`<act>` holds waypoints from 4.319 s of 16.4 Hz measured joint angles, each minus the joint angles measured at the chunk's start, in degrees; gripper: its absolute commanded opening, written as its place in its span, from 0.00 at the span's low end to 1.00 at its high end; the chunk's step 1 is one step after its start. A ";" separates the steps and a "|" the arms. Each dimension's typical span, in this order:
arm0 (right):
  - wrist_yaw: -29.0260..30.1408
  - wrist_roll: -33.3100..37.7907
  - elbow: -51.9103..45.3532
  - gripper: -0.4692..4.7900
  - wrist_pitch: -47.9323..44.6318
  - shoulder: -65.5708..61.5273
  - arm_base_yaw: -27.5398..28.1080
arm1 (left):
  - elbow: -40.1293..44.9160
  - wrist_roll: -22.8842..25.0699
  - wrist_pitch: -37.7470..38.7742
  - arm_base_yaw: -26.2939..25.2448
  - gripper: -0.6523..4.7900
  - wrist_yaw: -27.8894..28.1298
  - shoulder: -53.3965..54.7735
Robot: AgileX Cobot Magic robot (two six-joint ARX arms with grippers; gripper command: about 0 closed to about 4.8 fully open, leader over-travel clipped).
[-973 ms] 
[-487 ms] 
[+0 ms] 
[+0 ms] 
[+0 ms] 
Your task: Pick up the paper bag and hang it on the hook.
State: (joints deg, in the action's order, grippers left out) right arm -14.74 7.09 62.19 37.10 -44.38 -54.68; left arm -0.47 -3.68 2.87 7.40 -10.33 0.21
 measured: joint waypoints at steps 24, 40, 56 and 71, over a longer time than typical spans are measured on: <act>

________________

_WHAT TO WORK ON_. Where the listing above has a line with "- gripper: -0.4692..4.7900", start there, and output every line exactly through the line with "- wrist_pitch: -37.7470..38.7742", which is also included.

_EXERCISE SOLUTION_.
  - gripper: -0.4692..4.7900
  - wrist_pitch: -47.9323..44.6318
  - shoulder: -65.5708..61.5273
  - arm_base_yaw: -27.5398..28.1080
arm1 (left):
  - elbow: -40.1293..44.9160
  - wrist_roll: -22.8842..25.0699
  - wrist_pitch: -37.7470..38.7742

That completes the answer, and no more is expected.